--- Problem requirements ---
Line by line, write out the material exactly.

--- Exercise data ---
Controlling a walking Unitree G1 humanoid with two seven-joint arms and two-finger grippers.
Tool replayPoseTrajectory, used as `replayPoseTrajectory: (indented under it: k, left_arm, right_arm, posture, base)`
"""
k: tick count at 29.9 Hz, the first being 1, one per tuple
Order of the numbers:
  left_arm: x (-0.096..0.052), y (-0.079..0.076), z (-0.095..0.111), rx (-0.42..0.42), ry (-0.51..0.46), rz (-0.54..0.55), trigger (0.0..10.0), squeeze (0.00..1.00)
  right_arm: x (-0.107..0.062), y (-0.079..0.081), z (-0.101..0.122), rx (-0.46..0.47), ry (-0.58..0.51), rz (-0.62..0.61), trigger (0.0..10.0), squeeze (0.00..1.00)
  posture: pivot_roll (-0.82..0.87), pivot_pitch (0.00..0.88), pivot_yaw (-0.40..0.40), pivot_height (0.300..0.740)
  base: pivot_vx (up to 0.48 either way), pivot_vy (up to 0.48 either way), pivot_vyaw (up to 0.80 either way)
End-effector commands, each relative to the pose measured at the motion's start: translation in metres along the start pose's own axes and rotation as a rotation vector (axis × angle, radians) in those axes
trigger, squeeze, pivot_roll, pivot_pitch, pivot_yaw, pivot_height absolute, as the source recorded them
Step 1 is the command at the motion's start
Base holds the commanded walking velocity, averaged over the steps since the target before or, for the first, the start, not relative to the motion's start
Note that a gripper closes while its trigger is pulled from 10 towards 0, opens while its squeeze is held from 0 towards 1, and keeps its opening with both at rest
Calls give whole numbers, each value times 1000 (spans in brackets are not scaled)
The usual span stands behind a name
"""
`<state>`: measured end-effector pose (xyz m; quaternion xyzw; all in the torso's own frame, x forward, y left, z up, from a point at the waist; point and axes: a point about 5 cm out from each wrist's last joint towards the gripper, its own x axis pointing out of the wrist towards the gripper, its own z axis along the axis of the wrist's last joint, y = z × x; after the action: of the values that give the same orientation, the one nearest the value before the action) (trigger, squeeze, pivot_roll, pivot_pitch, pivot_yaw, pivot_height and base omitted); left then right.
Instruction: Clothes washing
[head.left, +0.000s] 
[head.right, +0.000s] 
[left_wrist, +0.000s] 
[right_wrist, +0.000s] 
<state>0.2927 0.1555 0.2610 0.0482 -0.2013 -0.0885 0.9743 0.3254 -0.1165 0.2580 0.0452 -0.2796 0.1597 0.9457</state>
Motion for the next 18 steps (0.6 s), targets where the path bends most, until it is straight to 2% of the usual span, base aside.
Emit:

--- Response to the task ---
Controlling a walking Unitree G1 humanoid with two seven-joint arms and two-finger grippers.
Tool replayPoseTrajectory, used as `replayPoseTrajectory: (indented under it: k, left_arm, right_arm, posture, base)`
"""
k: tick count at 29.9 Hz, the first being 1, one per tuple
Order of the numbers:
  left_arm: x (-0.096..0.052), y (-0.079..0.076), z (-0.095..0.111), rx (-0.42..0.42), ry (-0.51..0.46), rz (-0.54..0.55), trigger (0.0..10.0), squeeze (0.00..1.00)
  right_arm: x (-0.107..0.062), y (-0.079..0.081), z (-0.101..0.122), rx (-0.46..0.47), ry (-0.58..0.51), rz (-0.62..0.61), trigger (0.0..10.0), squeeze (0.00..1.00)
  posture: pivot_roll (-0.82..0.87), pivot_pitch (0.00..0.88), pivot_yaw (-0.40..0.40), pivot_height (0.300..0.740)
  base: pivot_vx (up to 0.48 either way), pivot_vy (up to 0.48 either way), pivot_vyaw (up to 0.80 either way)
End-effector commands, each relative to the pose measured at the motion's start: translation in metres along the start pose's own axes and rotation as a rotation vector (axis × angle, radians) in those axes
trigger, squeeze, pivot_roll, pivot_pitch, pivot_yaw, pivot_height absolute, as the source recorded them
Step 1 is the command at the motion's start
Base holds the commanded walking velocity, averaged over the steps since the target before or, for the first, the start, not relative to the motion's start
Note that a gripper closes while its trigger is pulled from 10 towards 0, opens while its squeeze is held from 0 towards 1, and keeps its opening with both at rest
Calls give whole numbers, each value times 1000 (spans in brackets are not scaled)
The usual span stands behind a name
"""
`<state>`: measured end-effector pose (xyz m; quaternion xyzw; all in the torso's own frame, x forward, y left, z up, from a point at the waist; point and axes: a point about 5 cm out from each wrist's last joint towards the gripper, its own x axis pointing out of the wrist towards the gripper, its own z axis along the axis of the wrist's last joint, y = z × x; after the action: of the values that give the same orientation, the one nearest the value before the action) (trigger, squeeze, pivot_roll, pivot_pitch, pivot_yaw, pivot_height and base omitted); left then right.
Instruction: Clothes washing
[head.left, +0.000s] 
[head.right, +0.000s] 
[left_wrist, +0.000s] 
[right_wrist, +0.000s] 
<state>0.2927 0.1555 0.2610 0.0482 -0.2013 -0.0885 0.9743 0.3254 -0.1165 0.2580 0.0452 -0.2796 0.1597 0.9457</state>
Motion for the next 18 steps (0.6 s), targets where the path bends most, until it is straight to 2% of the usual span, base aside.
Emit:

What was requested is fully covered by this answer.